SOURCE MATERIAL -
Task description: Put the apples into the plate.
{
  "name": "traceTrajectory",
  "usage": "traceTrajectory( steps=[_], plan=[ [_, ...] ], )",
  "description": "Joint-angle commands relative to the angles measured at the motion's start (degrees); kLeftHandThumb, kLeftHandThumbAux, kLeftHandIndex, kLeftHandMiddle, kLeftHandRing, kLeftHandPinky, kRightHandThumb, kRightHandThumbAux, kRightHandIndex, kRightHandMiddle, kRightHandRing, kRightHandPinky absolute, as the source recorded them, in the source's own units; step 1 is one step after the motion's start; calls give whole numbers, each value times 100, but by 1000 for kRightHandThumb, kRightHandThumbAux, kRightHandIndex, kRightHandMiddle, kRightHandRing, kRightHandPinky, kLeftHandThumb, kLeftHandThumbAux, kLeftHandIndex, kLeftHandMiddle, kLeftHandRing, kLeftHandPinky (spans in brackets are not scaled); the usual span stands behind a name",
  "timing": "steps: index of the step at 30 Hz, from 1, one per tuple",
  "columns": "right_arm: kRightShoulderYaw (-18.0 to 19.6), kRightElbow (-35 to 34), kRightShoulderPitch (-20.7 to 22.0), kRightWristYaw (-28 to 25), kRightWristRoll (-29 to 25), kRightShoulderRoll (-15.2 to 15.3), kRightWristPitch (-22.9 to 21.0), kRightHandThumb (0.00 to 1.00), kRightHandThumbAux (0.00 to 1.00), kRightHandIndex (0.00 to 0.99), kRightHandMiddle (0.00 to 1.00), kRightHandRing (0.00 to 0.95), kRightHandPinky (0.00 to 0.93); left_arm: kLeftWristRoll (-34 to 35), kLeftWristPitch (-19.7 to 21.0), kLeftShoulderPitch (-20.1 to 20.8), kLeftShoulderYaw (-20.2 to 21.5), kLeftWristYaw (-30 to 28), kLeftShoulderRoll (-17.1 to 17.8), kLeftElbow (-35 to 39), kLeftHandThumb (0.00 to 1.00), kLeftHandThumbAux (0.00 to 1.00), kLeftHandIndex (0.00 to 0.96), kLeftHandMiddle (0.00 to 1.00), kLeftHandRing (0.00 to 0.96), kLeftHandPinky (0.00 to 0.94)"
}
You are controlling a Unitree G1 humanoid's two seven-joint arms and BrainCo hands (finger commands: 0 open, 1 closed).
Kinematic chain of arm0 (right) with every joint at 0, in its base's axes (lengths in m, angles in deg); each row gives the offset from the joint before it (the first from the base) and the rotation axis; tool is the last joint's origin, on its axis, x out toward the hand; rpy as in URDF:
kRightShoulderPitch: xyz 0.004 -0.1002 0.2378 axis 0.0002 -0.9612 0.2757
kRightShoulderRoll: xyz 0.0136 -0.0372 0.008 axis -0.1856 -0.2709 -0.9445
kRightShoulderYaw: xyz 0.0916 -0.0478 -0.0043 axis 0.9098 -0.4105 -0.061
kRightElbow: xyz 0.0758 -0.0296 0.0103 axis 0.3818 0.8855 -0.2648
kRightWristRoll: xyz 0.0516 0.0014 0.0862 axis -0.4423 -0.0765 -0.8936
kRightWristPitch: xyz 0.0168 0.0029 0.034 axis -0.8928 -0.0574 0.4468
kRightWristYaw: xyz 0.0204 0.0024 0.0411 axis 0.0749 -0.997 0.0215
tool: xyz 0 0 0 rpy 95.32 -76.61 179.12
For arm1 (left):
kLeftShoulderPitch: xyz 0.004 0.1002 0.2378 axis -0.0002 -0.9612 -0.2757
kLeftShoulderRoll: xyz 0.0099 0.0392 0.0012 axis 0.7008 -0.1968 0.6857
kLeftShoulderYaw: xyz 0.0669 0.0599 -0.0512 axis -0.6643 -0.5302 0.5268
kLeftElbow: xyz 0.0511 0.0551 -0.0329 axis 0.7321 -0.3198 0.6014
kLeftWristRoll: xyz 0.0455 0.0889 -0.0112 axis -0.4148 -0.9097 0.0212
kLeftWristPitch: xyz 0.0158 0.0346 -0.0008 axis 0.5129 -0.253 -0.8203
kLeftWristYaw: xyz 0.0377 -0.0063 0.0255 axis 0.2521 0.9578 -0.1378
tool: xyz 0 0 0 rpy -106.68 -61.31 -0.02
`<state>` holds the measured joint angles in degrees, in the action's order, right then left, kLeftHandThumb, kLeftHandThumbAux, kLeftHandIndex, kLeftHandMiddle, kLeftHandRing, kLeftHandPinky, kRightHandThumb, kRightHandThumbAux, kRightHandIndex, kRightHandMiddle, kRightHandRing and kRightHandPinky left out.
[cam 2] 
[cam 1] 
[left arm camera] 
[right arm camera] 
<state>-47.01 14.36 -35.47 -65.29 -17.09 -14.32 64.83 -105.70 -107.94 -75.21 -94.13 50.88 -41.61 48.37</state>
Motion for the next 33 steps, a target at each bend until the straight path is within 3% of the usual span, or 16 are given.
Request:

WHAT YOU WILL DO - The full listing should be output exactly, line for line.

YOUR SOLUTION -
Task description: Put the apples into the plate.
{
  "name": "traceTrajectory",
  "usage": "traceTrajectory( steps=[_], plan=[ [_, ...] ], )",
  "description": "Joint-angle commands relative to the angles measured at the motion's start (degrees); kLeftHandThumb, kLeftHandThumbAux, kLeftHandIndex, kLeftHandMiddle, kLeftHandRing, kLeftHandPinky, kRightHandThumb, kRightHandThumbAux, kRightHandIndex, kRightHandMiddle, kRightHandRing, kRightHandPinky absolute, as the source recorded them, in the source's own units; step 1 is one step after the motion's start; calls give whole numbers, each value times 100, but by 1000 for kRightHandThumb, kRightHandThumbAux, kRightHandIndex, kRightHandMiddle, kRightHandRing, kRightHandPinky, kLeftHandThumb, kLeftHandThumbAux, kLeftHandIndex, kLeftHandMiddle, kLeftHandRing, kLeftHandPinky (spans in brackets are not scaled); the usual span stands behind a name",
  "timing": "steps: index of the step at 30 Hz, from 1, one per tuple",
  "columns": "right_arm: kRightShoulderYaw (-18.0 to 19.6), kRightElbow (-35 to 34), kRightShoulderPitch (-20.7 to 22.0), kRightWristYaw (-28 to 25), kRightWristRoll (-29 to 25), kRightShoulderRoll (-15.2 to 15.3), kRightWristPitch (-22.9 to 21.0), kRightHandThumb (0.00 to 1.00), kRightHandThumbAux (0.00 to 1.00), kRightHandIndex (0.00 to 0.99), kRightHandMiddle (0.00 to 1.00), kRightHandRing (0.00 to 0.95), kRightHandPinky (0.00 to 0.93); left_arm: kLeftWristRoll (-34 to 35), kLeftWristPitch (-19.7 to 21.0), kLeftShoulderPitch (-20.1 to 20.8), kLeftShoulderYaw (-20.2 to 21.5), kLeftWristYaw (-30 to 28), kLeftShoulderRoll (-17.1 to 17.8), kLeftElbow (-35 to 39), kLeftHandThumb (0.00 to 1.00), kLeftHandThumbAux (0.00 to 1.00), kLeftHandIndex (0.00 to 0.96), kLeftHandMiddle (0.00 to 1.00), kLeftHandRing (0.00 to 0.96), kLeftHandPinky (0.00 to 0.94)"
}
You are controlling a Unitree G1 humanoid's two seven-joint arms and BrainCo hands (finger commands: 0 open, 1 closed).
Kinematic chain of arm0 (right) with every joint at 0, in its base's axes (lengths in m, angles in deg); each row gives the offset from the joint before it (the first from the base) and the rotation axis; tool is the last joint's origin, on its axis, x out toward the hand; rpy as in URDF:
kRightShoulderPitch: xyz 0.004 -0.1002 0.2378 axis 0.0002 -0.9612 0.2757
kRightShoulderRoll: xyz 0.0136 -0.0372 0.008 axis -0.1856 -0.2709 -0.9445
kRightShoulderYaw: xyz 0.0916 -0.0478 -0.0043 axis 0.9098 -0.4105 -0.061
kRightElbow: xyz 0.0758 -0.0296 0.0103 axis 0.3818 0.8855 -0.2648
kRightWristRoll: xyz 0.0516 0.0014 0.0862 axis -0.4423 -0.0765 -0.8936
kRightWristPitch: xyz 0.0168 0.0029 0.034 axis -0.8928 -0.0574 0.4468
kRightWristYaw: xyz 0.0204 0.0024 0.0411 axis 0.0749 -0.997 0.0215
tool: xyz 0 0 0 rpy 95.32 -76.61 179.12
For arm1 (left):
kLeftShoulderPitch: xyz 0.004 0.1002 0.2378 axis -0.0002 -0.9612 -0.2757
kLeftShoulderRoll: xyz 0.0099 0.0392 0.0012 axis 0.7008 -0.1968 0.6857
kLeftShoulderYaw: xyz 0.0669 0.0599 -0.0512 axis -0.6643 -0.5302 0.5268
kLeftElbow: xyz 0.0511 0.0551 -0.0329 axis 0.7321 -0.3198 0.6014
kLeftWristRoll: xyz 0.0455 0.0889 -0.0112 axis -0.4148 -0.9097 0.0212
kLeftWristPitch: xyz 0.0158 0.0346 -0.0008 axis 0.5129 -0.253 -0.8203
kLeftWristYaw: xyz 0.0377 -0.0063 0.0255 axis 0.2521 0.9578 -0.1378
tool: xyz 0 0 0 rpy -106.68 -61.31 -0.02
`<state>` holds the measured joint angles in degrees, in the action's order, right then left, kLeftHandThumb, kLeftHandThumbAux, kLeftHandIndex, kLeftHandMiddle, kLeftHandRing, kLeftHandPinky, kRightHandThumb, kRightHandThumbAux, kRightHandIndex, kRightHandMiddle, kRightHandRing and kRightHandPinky left out.
[cam 2] 
[cam 1] 
[left arm camera] 
[right arm camera] 
<state>-47.01 14.36 -35.47 -65.29 -17.09 -14.32 64.83 -105.70 -107.94 -75.21 -94.13 50.88 -41.61 48.37</state>
Motion for the next 33 steps, a target at each bend until the straight path is within 3% of the usual span, or 16 are given.
Request:

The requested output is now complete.